You could say that's not how a true delegate behave if they are acting under the legal definition of a delegate. But it is what one would do given the game set up for them. There are snots in our society who would like to play that game and the system would reward the ones willing to play it. Same as our current system.

[-]Tom_Bombadil2(+2|0)

But I don't see a practical way that someone can be a delegate of many people simultaneously and not have the latitude to vote however they want and claim it represents the interests of someone who delegated them.

You're arguing in favor of the largess of govt. These and these rascals shouldn't be authorized to vote for every thing that ever bill is created for.

Lawmakers are there to draft bills to create laws that benefit their constituency's delegated authority.

The standing order for delegates should be vote against anything that you aren't authorized to approve. This would amount to an institution of Ron Paul-esque delegates; where the answer is always no, unless it's repealing and eliminating laws, and/or reducing spending.

Instead of what we currently have; which is vote for every idiotic bill that the campaign bribery influenced.

There's no reason to enforce the tens of thousands of useless bureaucracies and redundant nonsense.

This simple change puts the people in charge of the govt, instead of slaves to it's highest bidders.

This also reduces the ability of blackmail corruption, because it can't be used to push through every shitty vote.

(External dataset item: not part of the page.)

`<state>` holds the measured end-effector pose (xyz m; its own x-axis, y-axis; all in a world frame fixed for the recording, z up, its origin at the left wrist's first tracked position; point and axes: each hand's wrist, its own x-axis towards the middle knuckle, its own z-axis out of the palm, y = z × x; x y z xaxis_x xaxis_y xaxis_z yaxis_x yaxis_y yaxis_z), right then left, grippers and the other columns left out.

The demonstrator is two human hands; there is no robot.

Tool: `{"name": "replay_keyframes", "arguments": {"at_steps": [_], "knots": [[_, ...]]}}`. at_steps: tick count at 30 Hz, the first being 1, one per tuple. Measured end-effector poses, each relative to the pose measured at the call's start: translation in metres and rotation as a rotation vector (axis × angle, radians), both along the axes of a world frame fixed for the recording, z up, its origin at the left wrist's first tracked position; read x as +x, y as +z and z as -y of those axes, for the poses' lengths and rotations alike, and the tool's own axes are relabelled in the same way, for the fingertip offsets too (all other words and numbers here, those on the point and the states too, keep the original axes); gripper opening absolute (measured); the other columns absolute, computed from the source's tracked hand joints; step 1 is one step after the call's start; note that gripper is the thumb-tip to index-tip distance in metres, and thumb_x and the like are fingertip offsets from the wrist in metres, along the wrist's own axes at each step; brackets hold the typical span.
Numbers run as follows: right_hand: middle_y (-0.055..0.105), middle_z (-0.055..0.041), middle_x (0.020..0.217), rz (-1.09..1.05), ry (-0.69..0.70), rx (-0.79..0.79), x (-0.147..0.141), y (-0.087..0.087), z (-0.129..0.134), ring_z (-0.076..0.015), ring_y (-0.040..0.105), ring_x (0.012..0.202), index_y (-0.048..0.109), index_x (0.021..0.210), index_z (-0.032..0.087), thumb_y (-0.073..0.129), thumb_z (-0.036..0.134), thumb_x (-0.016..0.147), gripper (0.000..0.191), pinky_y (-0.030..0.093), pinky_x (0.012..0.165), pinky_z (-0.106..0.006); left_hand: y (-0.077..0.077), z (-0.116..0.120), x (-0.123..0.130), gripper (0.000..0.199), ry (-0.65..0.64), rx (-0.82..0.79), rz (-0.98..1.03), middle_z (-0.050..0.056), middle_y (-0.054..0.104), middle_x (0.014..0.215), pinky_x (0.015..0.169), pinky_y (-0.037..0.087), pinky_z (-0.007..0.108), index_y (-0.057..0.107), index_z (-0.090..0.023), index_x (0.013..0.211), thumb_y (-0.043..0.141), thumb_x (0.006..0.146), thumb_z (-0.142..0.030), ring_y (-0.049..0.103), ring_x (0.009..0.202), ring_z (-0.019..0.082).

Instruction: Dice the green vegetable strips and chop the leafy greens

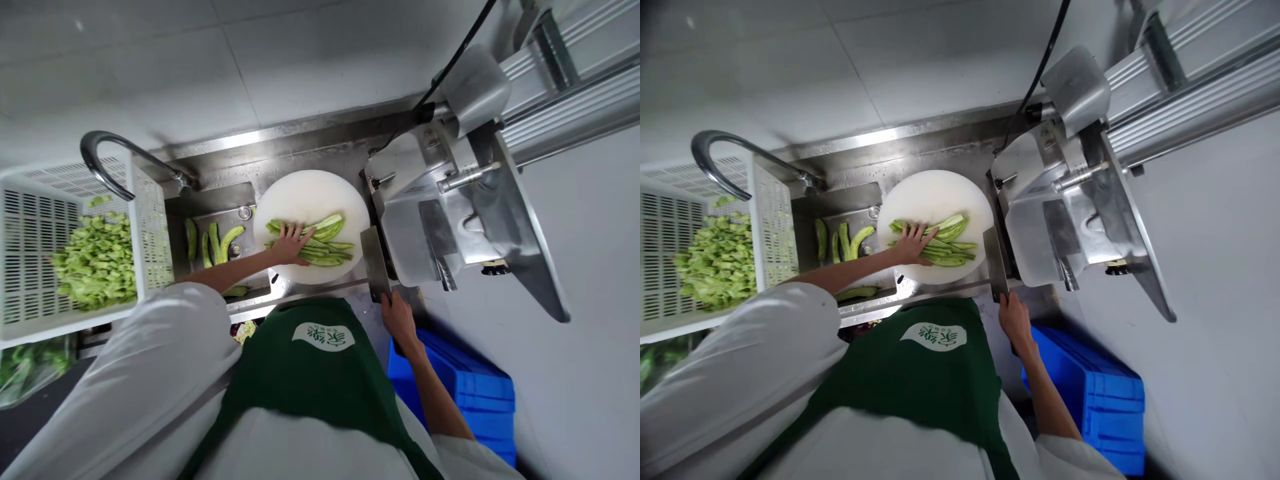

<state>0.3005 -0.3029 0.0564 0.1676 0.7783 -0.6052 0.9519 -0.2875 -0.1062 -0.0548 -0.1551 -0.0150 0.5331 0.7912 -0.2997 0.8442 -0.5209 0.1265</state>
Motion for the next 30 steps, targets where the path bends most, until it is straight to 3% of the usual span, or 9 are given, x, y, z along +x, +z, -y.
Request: {"name": "replay_keyframes", "arguments": {"at_steps": [4,8,13,15,18,21,25,30], "knots": [[0.073,-0.016,0.102,-0.015,-0.064,0.064,-0.023,-0.014,-0.033,-0.0271,0.069,0.098,0.059,0.115,0.012,0.035,0.032,0.108,0.032,0.039,0.077,-0.03,0.001,-0.01,0.022,0.115,0.211,0.022,-0.001,0.027,0.043,0.152,0.118,0.013,0.066,0.008,-0.014,0.166,0.066,0.083,-0.068,0.039,0.136,0.049],[0.072,-0.0169,0.102,-0.01,-0.069,0.104,-0.041,-0.02,-0.055,-0.0274,0.07,0.099,0.057,0.116,0.012,0.034,0.03,0.107,0.03,0.042,0.08,-0.031,0.0,-0.019,0.037,0.093,0.354,0.059,0.044,0.025,0.048,0.147,0.117,0.022,0.059,0.02,-0.01,0.164,0.059,0.093,-0.056,0.043,0.134,0.043],[0.071,-0.0171,0.1,-0.054,-0.014,0.108,-0.058,-0.024,-0.065,-0.0278,0.07,0.097,0.055,0.119,0.012,0.029,0.028,0.107,0.033,0.045,0.083,-0.034,0.001,0.006,0.048,0.07,0.332,0.09,0.033,0.015,0.029,0.165,0.117,0.014,0.067,0.033,-0.037,0.16,0.06,0.096,-0.043,0.031,0.145,0.046],[0.071,-0.017,0.101,-0.068,-0.006,0.108,-0.059,-0.024,-0.068,-0.0282,0.07,0.097,0.055,0.119,0.013,0.028,0.029,0.107,0.034,0.045,0.084,-0.034,0.003,0.014,0.052,0.077,0.332,0.068,0.038,0.012,0.019,0.169,0.116,0.011,0.071,0.03,-0.04,0.161,0.064,0.092,-0.051,0.024,0.148,0.05],[0.071,-0.0179,0.102,-0.039,-0.024,0.119,-0.058,-0.024,-0.073,-0.0279,0.07,0.096,0.054,0.122,0.011,0.026,0.03,0.107,0.037,0.046,0.084,-0.035,0.006,0.016,0.06,0.099,0.349,0.043,0.046,0.014,0.011,0.171,0.116,0.008,0.073,0.019,-0.035,0.164,0.067,0.083,-0.067,0.015,0.151,0.053],[0.071,-0.0187,0.102,-0.035,0.011,0.112,-0.064,-0.024,-0.079,-0.0274,0.069,0.095,0.054,0.124,0.01,0.025,0.026,0.107,0.037,0.046,0.084,-0.035,0.007,0.012,0.071,0.104,0.388,0.041,0.035,0.016,0.007,0.171,0.115,0.008,0.074,0.014,-0.03,0.166,0.061,0.084,-0.073,0.011,0.151,0.054],[0.071,-0.0162,0.101,-0.072,0.077,0.101,-0.067,-0.024,-0.087,-0.0269,0.069,0.096,0.055,0.122,0.012,0.028,0.028,0.107,0.035,0.045,0.085,-0.034,0.007,0.008,0.081,0.106,0.397,0.06,0.018,0.018,0.01,0.17,0.114,0.009,0.074,0.013,-0.023,0.166,0.054,0.085,-0.077,0.017,0.149,0.054],[0.071,-0.0167,0.101,-0.07,0.073,0.116,-0.056,-0.026,-0.096,-0.0278,0.069,0.097,0.055,0.12,0.013,0.029,0.03,0.107,0.034,0.045,0.084,-0.034,0.008,-0.003,0.075,0.103,0.326,0.051,0.027,0.018,0.023,0.167,0.115,0.017,0.067,0.013,-0.027,0.166,0.053,0.086,-0.077,0.033,0.14,0.048]]}}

One or two bad votes, and they're replaced by someone else.

Problem solved.

[-]x0x70(+0|0)

You're arguing in favor of the largess of govt

I'm not. I'm just saying its a practical reality they would be given the discretion to vote yes or no on any bill presented to them. I'm just saying from a functional perspective things would be much the same as representatives. They could still easily succumb to the same forces as representatives do. I know how democratic blocks vote. They aren't going to get repealed when they should just like representatives don't lose seats when the should. And when they are it will be significantly due to other forces besides anti-corruption efforts. Same as now. So corruption would run rampant all the same.

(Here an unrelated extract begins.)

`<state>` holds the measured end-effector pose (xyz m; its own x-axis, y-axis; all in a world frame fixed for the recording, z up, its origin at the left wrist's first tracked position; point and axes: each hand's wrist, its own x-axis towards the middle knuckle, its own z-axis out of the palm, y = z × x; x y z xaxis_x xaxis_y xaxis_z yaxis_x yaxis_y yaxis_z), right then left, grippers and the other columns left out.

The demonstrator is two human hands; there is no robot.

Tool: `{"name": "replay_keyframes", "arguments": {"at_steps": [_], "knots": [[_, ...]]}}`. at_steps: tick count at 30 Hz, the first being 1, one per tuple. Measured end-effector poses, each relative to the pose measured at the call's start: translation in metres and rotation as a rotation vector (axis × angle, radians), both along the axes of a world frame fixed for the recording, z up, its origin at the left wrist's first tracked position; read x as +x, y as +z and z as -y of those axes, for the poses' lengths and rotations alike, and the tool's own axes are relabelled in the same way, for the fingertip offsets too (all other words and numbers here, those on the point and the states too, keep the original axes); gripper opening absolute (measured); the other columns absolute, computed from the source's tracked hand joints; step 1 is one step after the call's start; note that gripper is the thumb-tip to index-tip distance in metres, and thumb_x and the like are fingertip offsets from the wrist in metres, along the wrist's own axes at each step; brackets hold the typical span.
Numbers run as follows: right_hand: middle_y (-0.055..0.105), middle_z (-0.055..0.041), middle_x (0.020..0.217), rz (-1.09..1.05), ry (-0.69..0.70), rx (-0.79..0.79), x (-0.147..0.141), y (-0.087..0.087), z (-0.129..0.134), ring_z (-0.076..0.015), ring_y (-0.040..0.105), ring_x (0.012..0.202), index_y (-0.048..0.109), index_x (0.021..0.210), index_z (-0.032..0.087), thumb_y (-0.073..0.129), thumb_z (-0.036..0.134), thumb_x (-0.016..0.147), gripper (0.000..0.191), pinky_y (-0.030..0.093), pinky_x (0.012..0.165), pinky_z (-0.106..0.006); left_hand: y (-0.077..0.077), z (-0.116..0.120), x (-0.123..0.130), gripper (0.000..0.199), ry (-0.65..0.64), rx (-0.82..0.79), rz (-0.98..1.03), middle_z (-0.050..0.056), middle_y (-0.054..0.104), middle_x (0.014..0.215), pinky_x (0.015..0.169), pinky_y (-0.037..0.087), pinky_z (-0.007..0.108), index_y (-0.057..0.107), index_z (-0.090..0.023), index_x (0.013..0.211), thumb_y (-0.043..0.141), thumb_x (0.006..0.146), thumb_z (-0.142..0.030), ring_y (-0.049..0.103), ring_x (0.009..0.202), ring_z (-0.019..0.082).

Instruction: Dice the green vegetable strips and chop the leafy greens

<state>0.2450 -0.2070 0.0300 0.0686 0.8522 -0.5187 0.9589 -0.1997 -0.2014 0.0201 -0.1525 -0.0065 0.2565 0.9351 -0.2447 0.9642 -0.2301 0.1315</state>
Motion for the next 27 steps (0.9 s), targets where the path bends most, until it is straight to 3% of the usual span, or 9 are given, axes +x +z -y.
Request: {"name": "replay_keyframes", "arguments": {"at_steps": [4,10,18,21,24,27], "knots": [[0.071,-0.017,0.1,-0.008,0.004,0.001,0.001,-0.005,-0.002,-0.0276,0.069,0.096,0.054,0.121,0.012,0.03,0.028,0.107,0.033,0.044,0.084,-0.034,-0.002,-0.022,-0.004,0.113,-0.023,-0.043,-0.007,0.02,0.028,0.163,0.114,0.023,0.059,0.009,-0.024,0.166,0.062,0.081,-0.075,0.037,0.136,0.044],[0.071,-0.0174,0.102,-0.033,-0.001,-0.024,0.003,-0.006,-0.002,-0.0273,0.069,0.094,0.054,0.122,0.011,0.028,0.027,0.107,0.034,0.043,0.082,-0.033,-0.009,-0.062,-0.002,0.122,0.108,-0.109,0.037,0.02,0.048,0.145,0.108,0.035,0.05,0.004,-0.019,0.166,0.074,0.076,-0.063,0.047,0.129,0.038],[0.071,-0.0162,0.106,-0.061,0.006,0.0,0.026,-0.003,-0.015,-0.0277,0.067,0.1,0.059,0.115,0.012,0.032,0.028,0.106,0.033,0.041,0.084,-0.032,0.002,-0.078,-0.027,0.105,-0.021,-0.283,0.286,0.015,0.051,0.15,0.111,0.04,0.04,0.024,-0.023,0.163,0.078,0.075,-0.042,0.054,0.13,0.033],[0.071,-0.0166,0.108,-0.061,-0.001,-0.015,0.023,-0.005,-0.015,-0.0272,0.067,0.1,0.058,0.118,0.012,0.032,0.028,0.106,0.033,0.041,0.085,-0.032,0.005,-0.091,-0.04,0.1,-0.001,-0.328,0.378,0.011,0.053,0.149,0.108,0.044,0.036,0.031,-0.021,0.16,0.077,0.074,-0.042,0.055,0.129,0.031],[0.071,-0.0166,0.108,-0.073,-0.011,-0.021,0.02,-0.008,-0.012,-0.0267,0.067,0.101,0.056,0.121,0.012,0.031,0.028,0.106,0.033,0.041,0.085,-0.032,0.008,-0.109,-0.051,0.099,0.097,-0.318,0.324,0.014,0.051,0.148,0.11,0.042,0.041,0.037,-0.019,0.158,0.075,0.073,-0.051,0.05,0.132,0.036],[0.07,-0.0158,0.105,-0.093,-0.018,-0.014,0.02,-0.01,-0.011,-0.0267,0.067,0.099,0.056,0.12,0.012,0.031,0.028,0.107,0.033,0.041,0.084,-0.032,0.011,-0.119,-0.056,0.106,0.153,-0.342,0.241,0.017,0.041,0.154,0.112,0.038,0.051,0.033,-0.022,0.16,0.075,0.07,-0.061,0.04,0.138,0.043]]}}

You are still using a proxy for your vote and granting someone influence by being in the position. That will be corrupted.

Whether more or fewer bills hit the legislature is a different matter. I agree congress shouldn't be voting on this stuff. I never indicated or advocated otherwise.

I understand that you have a different intent for these delegates and how they should work. But intent and behavior are different things. What impacts behavior isn't what a philosophical pure individual writes for how a position should behave but what social mechanisms they interact with.

Constituencies aren't uniform blocks so items that "benefit their constituency's delegated authority" is not an objective thing that is black and white. Delegates could vote how they will (aligned with corruption) and claim to be pursuing that in some sense, the exact same pattern representatives use.

Here is an example. You say representatives are more corruptible than delegates, and we used to have delegates. Wasn't it delegates that transitioned themselves into being representatives? How was that beneficial to their constituency? If what you claim is true then you have proven that delegates can't be controlled and will act in their personal interest, the same as representatives.